Tuesday, February 18, 2014

Karl Marx is Back in Style


For the last few decades, and particularly after the fall of the Soviet Union in 1991, Karl Marx was out of fashion. You couldn’t mention him without people sneering at how out of touch you were. This was the era of triumphalism about capitalism’s victory over communism marked by the publication of The End of History.
I knew this was just temporary, because so much of the prejudice was based on a misunderstanding of what Marx had written. Now that we can’t seem to recover from the Great Recession, and more and more people are aware of increasing income inequality in the U.S., things are changing.
Robert Heilbroner, in his classic book on economics The Worldly Philosophers: The Lives, Times, and Ideas of the Great Economic Thinkers (1953), writes that Marx’s analysis of capitalism was superb and accurately forecast many things that have since emerged but were not obvious in his day: “But for all its shortcomings—and it is far from infallible, as we shall see—the Marxist model of how capitalism worked was extraordinarily prophetic.”
Just recently I saw an online essay called Five Surprising Ways Karl Marx was Right. It’s a short article and worth the read.
Here’s a quick summary of five of Marx’s predictions that have come true:
1. Capitalism’s chaotic nature; illustrated by the regular cycles of boom and bust. 

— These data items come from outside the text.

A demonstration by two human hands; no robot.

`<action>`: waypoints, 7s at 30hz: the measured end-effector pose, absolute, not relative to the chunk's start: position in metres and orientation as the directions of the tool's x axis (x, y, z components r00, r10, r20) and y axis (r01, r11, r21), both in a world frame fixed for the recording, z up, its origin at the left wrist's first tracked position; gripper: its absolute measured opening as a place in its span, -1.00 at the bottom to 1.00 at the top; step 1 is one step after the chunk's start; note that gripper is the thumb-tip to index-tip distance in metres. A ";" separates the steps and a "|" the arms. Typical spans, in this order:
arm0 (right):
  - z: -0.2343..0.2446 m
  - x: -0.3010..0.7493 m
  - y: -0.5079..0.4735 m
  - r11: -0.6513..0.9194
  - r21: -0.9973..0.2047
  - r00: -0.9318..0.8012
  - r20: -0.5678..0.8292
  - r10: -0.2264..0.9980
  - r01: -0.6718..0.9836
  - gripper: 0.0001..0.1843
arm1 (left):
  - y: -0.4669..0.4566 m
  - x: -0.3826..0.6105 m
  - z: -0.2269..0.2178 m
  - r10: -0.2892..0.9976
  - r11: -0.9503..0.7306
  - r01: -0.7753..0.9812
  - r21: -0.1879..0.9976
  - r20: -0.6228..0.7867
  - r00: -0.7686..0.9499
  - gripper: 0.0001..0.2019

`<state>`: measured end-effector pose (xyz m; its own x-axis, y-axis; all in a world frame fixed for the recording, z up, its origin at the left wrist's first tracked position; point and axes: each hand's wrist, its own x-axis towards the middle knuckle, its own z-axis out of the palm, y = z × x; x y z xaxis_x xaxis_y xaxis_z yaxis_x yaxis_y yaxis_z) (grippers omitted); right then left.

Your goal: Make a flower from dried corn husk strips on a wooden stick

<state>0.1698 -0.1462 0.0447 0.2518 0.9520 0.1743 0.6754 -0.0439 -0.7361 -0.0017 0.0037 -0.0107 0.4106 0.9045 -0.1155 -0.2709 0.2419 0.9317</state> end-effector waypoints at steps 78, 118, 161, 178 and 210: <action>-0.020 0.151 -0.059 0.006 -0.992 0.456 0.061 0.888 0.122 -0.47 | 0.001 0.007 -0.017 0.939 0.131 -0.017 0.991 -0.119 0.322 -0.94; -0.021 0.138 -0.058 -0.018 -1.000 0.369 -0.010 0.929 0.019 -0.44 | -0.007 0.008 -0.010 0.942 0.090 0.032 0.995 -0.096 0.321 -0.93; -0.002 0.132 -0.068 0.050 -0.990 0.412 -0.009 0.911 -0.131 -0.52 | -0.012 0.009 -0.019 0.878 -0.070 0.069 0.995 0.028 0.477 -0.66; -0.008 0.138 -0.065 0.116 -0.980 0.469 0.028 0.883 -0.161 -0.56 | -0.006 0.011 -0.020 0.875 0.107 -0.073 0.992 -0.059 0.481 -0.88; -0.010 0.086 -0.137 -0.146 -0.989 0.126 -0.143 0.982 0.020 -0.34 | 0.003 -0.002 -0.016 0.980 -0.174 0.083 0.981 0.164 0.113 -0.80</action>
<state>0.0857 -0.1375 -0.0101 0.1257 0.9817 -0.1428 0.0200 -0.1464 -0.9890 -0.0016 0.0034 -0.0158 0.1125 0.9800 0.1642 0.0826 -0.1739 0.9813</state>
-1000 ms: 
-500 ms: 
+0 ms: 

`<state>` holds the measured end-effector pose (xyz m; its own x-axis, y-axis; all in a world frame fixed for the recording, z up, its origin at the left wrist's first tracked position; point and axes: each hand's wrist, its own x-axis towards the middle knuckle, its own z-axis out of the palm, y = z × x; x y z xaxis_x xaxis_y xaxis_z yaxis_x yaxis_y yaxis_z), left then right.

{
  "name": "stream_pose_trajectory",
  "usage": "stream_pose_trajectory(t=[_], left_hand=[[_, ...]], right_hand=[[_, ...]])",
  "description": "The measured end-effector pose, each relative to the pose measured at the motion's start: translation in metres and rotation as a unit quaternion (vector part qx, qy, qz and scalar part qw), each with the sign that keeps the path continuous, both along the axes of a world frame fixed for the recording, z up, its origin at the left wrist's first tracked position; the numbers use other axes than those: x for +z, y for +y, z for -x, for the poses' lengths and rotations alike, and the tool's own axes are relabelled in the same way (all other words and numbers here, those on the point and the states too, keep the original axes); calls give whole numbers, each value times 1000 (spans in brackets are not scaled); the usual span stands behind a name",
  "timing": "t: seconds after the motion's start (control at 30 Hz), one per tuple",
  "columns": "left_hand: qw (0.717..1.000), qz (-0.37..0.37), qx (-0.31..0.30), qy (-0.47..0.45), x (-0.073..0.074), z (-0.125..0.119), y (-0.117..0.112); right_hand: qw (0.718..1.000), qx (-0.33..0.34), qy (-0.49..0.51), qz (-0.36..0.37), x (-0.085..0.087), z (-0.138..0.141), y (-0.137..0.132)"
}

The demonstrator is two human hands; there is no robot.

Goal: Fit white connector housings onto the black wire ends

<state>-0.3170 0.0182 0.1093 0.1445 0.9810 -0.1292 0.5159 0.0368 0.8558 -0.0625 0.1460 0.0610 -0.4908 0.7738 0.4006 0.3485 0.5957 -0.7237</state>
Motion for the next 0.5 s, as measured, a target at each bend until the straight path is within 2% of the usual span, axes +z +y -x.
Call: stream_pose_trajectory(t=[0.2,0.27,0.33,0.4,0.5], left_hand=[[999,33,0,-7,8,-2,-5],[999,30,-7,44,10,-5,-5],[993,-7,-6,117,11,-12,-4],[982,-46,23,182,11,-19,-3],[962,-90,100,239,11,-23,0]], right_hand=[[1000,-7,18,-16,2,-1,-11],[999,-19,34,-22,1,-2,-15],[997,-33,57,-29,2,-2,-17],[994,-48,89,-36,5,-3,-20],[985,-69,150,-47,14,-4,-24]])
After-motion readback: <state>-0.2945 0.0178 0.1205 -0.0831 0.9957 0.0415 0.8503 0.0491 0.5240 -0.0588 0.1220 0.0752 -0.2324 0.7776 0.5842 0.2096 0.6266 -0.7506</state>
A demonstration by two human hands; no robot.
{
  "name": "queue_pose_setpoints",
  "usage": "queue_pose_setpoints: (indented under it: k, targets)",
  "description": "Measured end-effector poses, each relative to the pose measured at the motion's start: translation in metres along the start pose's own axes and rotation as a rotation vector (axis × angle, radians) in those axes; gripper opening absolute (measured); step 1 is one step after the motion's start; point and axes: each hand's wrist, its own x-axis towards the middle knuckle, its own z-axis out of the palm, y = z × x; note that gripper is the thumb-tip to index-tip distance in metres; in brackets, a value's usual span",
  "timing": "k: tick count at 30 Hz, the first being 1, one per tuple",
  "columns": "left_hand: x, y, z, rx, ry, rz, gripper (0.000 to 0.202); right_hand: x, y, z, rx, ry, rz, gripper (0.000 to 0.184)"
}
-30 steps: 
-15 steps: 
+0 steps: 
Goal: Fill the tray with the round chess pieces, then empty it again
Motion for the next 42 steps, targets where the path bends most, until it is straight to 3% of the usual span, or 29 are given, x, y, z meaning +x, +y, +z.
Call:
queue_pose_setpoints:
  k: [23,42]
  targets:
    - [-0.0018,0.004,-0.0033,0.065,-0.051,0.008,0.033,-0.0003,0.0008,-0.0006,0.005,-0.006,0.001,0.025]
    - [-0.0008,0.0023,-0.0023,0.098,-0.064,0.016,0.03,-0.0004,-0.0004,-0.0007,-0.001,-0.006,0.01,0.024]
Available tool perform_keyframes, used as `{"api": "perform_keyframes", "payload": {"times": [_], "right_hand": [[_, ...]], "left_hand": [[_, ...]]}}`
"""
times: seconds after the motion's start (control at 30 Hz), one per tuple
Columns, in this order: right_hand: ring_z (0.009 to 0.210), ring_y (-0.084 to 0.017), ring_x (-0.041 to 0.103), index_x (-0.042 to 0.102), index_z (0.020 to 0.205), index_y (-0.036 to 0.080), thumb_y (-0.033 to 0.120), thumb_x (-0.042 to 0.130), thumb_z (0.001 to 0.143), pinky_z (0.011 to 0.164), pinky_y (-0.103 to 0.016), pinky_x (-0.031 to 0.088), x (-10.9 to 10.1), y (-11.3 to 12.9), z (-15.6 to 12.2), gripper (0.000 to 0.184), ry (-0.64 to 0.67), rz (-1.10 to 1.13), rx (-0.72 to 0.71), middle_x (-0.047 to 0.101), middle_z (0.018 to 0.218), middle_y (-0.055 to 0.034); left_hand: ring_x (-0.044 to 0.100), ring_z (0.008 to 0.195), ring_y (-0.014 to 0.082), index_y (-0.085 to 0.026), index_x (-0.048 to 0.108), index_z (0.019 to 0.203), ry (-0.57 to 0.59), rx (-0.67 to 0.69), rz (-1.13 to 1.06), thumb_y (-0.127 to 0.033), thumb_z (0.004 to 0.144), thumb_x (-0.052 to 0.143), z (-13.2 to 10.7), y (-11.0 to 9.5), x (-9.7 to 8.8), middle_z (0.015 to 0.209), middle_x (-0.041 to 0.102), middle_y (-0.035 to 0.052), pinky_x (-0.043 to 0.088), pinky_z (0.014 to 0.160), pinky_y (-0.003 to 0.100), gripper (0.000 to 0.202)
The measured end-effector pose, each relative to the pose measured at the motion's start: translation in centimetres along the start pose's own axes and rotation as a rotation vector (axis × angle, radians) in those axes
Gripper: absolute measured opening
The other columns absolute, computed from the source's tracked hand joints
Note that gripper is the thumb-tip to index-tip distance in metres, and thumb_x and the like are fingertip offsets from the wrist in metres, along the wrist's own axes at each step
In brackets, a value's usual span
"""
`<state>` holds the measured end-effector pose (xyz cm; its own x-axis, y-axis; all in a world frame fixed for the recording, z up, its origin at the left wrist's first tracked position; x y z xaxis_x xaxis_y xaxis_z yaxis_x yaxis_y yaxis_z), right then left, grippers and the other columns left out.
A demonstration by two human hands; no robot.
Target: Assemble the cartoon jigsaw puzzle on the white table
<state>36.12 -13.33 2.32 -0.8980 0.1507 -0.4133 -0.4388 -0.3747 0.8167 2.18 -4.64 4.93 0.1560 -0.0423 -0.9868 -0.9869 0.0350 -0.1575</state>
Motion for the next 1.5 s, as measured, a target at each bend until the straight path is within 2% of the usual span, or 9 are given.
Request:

2. Capitalism creates imaginary appetites to artificially inflate spending.  The article illustrates this with the iPhone—do we really need a new one every year? 
3. Globalization. Obvious. 
4. Monopoly—WalMart, Google, Microsoft, Amazon… 
5. Low wages mean big profits.
Heilbroner discussed Marx’s analysis of these issues, including the last point of the value of a laborer:
 [T]he laborer, like the capitalist, sells his product for exactly what it is worth—for its value. And its value, like the value of everything else that is sold, is the amount of labor that goes into it—in this case, the amount of labor it takes to ‘make’ labor-power. In other words, a laborer’s salable energies are worth the amount of socially necessary labor it takes to keep that laborer alive. [Economists Adam] Smith and [David] Ricardo would have agreed entirely: the true value of a workman is the wage he needs in order to exist. It is his subsistence wage.
In other words, capitalism’s measure of the correct wage to pay a worker is that which is just enough to keep him/her alive.
Heilbroner concludes:
In the end the figure who must be proven wrong is Marx the Economist, Marx the finicky scholar who laboriously sought to prove, through the welter of surface distractions, that the essence of capitalism is self-destruction. The answer to Marx lies not so much in pointing out the injustices of communism as in demonstrating that in a social atmosphere of which Marx never dreamed, capitalism can continue to evolve and to adapt its institutions to the never-satisfied demands of social justice.
We could add a sixth point to the list above: unsustainability. Capitalism needs constant growth in order to work; it is not a sustainable system. This is why Marx said it would self-destruct.
As just one example, how much evidence will need to accumulate that global climate change is happening before we question the right of capitalists to keep digging up more carbon-based fuel?  Marx predicted that the system of capitalism would self-destruct; it’s getting to the point where we need to start worrying whether it will take the human race with it.